People often ask whether I am concerned about inflation, deflation, peak oil, or a global financial meltdown. My answer is as follows.
The future is something to be created, rather than feared. Allocating our time, networks, and resources to deal with a variety of high-risk scenarios frees us to become proactive and to build positive futures instead of negative ones. I like to understand what these scenarios mean in terms of managing risk and to know how we can succeed within all possible futures.
But my business is investment, not prophecy.
The risk scenario I weight most heavily is not listed above. I call it the “Slow Burn.”
The “slow burn” is a political culture and economy managed through principles of economic warfare in which insiders systematically protect themselves and centralize control and ownership of resources by using:
- Central banks
- Currency and lending systems
- Taxation
- Regulatory and enforcement policies
- Controlled media and entertainment
Insiders use these means to drain the time, resources, and life of people on the outside. Although insider cartels compete and jockey for power, they are able to settle their squabbles by increasing control and draining everyone and everything else. This is why the bubble economy continues to deplete the real economy. It is likely the reason why Dick Cheney said, “Deficits don’t matter.”
In a slow burn scenario, it is possible to prop up trillions of dollars in financial asset values by systematically arranging subsidies that ultimately liquidate life. This is what “managing” markets really means: de-populating people and places to maintain phony values created and necessitated by derivative bets.
The reason why it is difficult for sophisticated financial people to discern that a slow burn is taking place is because we have not yet collectively mastered the operational detail of how it is implemented. This is an extremely important subject.

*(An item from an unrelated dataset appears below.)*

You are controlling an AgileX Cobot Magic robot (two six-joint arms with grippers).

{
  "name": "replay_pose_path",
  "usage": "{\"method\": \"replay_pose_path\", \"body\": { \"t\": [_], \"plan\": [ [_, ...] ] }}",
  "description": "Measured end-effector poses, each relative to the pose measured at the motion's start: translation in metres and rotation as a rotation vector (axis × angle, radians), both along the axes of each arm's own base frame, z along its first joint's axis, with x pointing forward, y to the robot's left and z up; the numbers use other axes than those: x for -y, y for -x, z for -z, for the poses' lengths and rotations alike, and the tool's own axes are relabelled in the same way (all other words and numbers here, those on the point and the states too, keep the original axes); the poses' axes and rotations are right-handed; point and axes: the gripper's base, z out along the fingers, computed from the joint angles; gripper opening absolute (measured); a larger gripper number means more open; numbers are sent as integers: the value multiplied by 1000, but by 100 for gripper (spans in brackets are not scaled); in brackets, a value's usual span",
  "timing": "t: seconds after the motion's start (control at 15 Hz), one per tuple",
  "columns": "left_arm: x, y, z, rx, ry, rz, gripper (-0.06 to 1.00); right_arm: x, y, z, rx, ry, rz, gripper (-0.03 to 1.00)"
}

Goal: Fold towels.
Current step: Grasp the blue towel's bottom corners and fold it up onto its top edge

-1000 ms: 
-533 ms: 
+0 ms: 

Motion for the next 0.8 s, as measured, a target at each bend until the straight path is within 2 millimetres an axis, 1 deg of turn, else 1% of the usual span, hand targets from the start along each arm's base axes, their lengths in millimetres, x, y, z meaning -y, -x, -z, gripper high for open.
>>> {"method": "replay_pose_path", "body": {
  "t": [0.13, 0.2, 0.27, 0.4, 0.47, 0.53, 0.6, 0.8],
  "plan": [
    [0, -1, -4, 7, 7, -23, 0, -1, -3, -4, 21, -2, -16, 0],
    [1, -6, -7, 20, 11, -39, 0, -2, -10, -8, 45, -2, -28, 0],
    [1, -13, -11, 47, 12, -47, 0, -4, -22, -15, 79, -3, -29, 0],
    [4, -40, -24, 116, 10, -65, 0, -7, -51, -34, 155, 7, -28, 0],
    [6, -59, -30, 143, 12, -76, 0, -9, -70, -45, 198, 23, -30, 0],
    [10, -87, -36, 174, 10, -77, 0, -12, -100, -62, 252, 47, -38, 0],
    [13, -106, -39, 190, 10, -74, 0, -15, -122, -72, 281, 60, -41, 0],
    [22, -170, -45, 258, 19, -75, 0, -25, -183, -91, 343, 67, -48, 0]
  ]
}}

One of the most important aspects of the Paulson Plan to re-engineer US financial regulation is the assertion of complete control of payment systems by the Federal Reserve and gaining access to the data of essentially any financial institution. Combined with 1) the ability to print money and 2) digital communication payment and surveillance technology (satellite), this will consolidate greater power into fewer hands than at any time in recorded history.
As Nicholas Negroponte said, “In a digital age, data about money is worth more than money.”